Work to be completed: Beginning at the top of the data below, restate every line word for word until the line containing "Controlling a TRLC" has been included, and omit the pictures.

[[ Recorded data open ]]

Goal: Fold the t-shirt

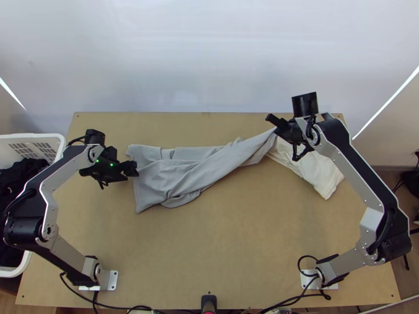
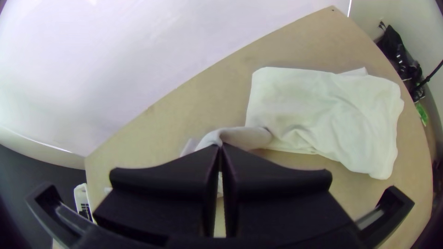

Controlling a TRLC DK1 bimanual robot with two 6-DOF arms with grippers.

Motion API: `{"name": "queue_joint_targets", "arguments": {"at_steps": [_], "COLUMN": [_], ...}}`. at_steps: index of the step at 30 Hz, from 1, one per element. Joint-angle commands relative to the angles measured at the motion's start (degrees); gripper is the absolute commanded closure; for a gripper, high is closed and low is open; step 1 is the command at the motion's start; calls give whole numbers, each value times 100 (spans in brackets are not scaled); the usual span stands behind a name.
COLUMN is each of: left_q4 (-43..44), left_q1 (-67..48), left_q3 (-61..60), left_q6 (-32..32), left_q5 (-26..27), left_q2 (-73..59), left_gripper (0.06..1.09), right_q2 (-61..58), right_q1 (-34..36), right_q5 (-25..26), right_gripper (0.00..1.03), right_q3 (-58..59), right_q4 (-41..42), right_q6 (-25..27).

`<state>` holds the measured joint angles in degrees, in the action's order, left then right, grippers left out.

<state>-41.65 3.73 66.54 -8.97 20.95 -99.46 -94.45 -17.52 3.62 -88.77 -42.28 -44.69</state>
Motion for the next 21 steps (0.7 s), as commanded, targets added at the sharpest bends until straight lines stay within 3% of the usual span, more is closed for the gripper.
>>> {"name": "queue_joint_targets", "arguments": {"at_steps": [1, 12, 13, 14, 16, 21], "left_q4": [210, 298, 298, 324, 693, 746], "left_q1": [-83, -30, -30, -30, -12, -12], "left_q3": [96, 377, 377, 368, 245, 87], "left_q6": [-52, -114, -114, -166, -412, -500], "left_q5": [-3, -12, -3, -3, -3, 50], "left_q2": [-179, -443, -460, -451, -311, -161], "left_gripper": [36, 37, 45, 62, 106, 105], "right_q2": [41, 50, 50, 50, 50, 50], "right_q1": [-6, -6, -6, -6, -6, 20], "right_q5": [-1, -1, -1, -1, -1, -1], "right_gripper": [100, 100, 100, 100, 100, 100], "right_q3": [132, 229, 229, 229, 229, 202], "right_q4": [1, 1, 1, 1, 9, 18], "right_q6": [-5, 4, 4, 4, 13, 13]}}
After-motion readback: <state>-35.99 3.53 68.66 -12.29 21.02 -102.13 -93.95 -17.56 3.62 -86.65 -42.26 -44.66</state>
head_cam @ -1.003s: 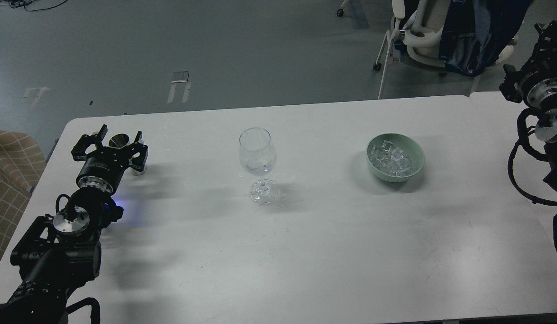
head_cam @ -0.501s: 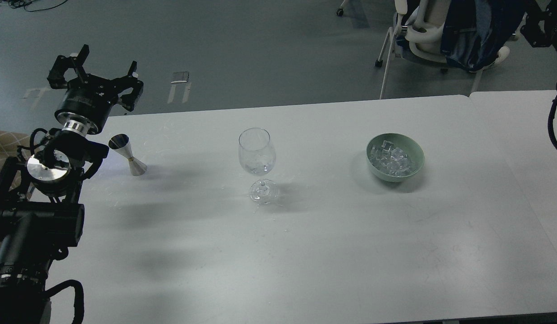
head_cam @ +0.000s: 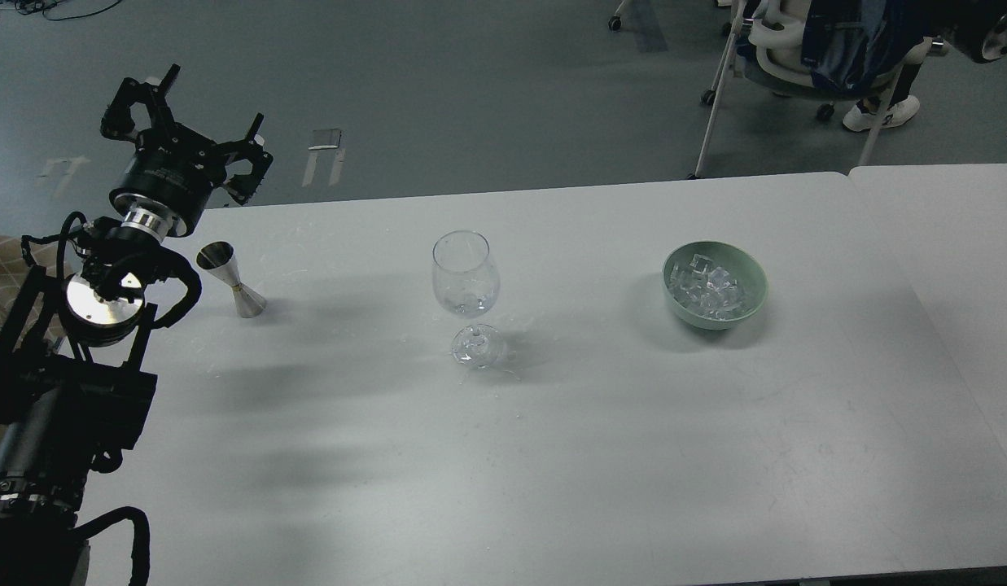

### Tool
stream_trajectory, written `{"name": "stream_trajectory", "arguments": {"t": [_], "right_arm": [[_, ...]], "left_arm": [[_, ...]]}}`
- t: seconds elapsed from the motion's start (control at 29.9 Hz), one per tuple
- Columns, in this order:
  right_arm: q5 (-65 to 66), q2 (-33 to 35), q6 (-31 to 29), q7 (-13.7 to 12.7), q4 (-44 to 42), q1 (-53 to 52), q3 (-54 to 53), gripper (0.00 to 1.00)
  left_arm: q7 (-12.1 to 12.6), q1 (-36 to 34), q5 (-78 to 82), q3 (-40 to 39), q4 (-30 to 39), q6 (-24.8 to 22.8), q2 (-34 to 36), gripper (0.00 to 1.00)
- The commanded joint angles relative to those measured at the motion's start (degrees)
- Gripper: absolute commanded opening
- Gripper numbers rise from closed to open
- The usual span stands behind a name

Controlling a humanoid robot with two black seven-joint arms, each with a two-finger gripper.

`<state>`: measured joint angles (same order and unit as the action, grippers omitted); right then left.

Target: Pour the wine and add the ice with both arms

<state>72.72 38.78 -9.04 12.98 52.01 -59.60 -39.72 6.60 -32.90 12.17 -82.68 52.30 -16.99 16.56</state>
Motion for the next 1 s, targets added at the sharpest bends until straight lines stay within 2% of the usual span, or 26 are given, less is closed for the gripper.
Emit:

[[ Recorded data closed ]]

Your solution:
Goal: Fold the t-shirt


Controlling a TRLC DK1 bimanual robot with two 6-DOF arms with grippers.

There is nothing more to the exercise.